MATERIAL FOR THIS EXERCISE section start
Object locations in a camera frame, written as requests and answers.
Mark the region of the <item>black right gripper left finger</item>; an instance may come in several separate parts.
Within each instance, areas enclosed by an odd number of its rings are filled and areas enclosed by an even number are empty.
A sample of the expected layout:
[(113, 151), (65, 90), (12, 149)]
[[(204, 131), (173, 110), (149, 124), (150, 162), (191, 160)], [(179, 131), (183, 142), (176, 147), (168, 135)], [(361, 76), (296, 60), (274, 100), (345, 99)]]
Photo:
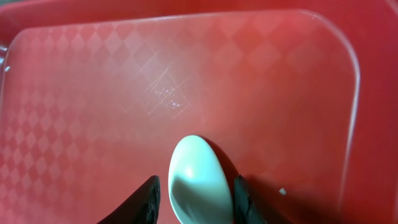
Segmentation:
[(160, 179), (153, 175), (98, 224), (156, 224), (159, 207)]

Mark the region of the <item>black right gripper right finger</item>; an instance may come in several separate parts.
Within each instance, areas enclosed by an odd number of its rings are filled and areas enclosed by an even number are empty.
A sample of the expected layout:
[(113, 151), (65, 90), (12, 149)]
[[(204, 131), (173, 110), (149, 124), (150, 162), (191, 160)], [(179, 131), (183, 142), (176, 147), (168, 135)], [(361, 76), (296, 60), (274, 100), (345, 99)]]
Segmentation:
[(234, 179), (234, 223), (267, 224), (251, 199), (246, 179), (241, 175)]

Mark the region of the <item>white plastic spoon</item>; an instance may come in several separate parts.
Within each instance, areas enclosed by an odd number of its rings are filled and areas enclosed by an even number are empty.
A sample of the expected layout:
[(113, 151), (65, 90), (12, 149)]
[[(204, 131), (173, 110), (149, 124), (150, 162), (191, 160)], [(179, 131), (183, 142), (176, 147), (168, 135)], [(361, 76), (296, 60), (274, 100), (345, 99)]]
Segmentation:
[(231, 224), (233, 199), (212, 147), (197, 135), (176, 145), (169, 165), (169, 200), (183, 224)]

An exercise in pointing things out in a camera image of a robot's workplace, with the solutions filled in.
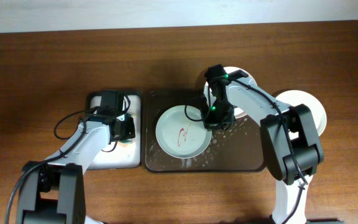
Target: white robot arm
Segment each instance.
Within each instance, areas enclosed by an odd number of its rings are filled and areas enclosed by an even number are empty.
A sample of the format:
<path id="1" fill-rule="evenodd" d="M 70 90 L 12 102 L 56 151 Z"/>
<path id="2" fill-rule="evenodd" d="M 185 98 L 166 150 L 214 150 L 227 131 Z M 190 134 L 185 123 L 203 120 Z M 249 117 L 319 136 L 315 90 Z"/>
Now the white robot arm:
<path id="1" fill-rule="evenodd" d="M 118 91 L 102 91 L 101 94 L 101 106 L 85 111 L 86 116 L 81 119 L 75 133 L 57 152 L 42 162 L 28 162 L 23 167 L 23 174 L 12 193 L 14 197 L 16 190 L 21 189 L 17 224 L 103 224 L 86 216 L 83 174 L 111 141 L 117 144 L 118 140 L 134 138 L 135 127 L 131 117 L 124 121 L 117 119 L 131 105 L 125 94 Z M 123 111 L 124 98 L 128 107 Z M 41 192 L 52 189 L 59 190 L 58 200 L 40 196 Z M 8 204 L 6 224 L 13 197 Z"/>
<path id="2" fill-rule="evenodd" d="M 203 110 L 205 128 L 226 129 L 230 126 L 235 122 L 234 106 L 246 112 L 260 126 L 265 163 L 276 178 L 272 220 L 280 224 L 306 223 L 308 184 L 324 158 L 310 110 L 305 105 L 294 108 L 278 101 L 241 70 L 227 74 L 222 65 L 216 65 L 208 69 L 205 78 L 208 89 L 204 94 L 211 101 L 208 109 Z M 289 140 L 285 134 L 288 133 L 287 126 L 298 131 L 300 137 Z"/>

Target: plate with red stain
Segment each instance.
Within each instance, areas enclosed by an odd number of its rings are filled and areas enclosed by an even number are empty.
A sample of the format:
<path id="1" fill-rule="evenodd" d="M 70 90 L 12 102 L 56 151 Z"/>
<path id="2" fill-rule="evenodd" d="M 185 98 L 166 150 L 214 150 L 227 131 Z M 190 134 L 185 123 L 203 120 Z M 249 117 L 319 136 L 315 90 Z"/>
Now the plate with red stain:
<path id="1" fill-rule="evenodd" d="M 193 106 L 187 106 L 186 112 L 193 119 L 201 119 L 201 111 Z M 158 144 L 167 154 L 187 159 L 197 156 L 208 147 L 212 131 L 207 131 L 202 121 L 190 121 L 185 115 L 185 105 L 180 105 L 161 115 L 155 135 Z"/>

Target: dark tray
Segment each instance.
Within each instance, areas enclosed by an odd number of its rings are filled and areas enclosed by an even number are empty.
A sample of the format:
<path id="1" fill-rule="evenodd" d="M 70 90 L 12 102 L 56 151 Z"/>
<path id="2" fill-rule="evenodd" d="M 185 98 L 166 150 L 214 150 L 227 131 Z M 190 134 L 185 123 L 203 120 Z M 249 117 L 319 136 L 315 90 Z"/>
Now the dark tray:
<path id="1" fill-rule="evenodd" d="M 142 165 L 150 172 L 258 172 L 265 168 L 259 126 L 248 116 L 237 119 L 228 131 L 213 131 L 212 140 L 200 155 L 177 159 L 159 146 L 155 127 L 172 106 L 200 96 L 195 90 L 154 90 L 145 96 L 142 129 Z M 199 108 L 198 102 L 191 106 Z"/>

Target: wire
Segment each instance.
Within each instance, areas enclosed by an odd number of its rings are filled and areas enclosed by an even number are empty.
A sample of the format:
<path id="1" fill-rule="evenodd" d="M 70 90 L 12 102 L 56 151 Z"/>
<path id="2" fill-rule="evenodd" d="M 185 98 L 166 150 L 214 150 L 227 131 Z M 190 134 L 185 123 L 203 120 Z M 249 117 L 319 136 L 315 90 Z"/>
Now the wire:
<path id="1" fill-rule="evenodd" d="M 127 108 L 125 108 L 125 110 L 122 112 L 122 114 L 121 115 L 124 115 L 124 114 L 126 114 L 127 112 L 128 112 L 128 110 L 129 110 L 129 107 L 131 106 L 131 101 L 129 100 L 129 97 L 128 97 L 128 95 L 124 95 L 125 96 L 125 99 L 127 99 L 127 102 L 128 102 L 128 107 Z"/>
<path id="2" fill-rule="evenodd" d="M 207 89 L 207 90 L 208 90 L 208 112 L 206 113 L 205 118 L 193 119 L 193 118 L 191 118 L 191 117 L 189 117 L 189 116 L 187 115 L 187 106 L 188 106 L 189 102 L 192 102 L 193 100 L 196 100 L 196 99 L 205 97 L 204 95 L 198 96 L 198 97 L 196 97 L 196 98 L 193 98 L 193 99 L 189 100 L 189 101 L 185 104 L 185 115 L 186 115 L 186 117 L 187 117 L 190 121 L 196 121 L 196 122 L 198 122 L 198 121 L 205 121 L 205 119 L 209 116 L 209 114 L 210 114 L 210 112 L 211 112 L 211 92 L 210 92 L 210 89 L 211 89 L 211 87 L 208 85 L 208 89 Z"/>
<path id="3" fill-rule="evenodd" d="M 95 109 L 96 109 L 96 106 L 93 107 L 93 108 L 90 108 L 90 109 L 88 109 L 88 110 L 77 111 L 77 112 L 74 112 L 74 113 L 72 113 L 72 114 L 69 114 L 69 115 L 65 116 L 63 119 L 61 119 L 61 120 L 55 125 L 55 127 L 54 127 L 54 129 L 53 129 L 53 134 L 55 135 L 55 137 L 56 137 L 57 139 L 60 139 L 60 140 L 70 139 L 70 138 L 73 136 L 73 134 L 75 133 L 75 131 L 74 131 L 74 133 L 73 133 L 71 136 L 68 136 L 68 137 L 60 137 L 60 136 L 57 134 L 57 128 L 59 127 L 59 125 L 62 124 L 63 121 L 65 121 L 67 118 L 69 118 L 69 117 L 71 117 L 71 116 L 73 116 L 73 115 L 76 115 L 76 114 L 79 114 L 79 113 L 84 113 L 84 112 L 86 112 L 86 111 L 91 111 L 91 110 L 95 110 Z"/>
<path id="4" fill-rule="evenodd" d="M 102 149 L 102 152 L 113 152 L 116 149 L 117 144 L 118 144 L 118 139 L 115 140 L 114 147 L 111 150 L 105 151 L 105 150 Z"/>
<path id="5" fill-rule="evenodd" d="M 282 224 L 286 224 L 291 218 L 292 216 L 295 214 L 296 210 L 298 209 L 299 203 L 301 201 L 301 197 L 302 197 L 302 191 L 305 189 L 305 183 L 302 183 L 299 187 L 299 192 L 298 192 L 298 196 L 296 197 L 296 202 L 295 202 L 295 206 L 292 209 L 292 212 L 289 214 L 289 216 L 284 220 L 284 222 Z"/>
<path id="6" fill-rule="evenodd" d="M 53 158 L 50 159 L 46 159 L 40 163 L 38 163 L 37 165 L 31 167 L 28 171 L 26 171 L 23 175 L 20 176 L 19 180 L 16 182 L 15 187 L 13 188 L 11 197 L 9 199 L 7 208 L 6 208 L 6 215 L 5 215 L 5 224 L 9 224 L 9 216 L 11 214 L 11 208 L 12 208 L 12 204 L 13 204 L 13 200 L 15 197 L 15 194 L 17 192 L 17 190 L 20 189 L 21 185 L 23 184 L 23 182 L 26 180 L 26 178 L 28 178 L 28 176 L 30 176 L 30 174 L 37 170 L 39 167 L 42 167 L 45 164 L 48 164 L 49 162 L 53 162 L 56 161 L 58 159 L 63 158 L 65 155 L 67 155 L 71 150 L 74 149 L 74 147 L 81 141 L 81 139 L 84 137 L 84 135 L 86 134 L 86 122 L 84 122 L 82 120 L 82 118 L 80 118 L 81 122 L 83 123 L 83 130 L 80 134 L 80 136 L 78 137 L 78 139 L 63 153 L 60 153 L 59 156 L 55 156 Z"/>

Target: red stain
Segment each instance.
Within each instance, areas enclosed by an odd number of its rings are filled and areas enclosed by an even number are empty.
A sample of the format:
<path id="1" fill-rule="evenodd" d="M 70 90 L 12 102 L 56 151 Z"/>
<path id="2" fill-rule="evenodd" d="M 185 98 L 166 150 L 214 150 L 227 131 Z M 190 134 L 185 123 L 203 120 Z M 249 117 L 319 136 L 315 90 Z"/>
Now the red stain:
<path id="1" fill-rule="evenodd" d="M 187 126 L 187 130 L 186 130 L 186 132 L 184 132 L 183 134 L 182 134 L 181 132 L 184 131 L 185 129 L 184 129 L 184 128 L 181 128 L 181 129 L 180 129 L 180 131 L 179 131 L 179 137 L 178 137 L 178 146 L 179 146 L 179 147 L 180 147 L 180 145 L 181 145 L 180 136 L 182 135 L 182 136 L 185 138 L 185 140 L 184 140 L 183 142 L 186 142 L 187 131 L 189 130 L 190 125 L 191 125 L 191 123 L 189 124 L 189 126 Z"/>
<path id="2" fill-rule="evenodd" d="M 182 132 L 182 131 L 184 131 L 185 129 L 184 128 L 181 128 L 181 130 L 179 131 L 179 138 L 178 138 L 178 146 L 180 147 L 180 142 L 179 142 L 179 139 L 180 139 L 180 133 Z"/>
MATERIAL FOR THIS EXERCISE section end
### WHAT YOU SHOULD DO
The answer must be a single number: how many lines of the records contain the string "black".

### EXERCISE RESULT
2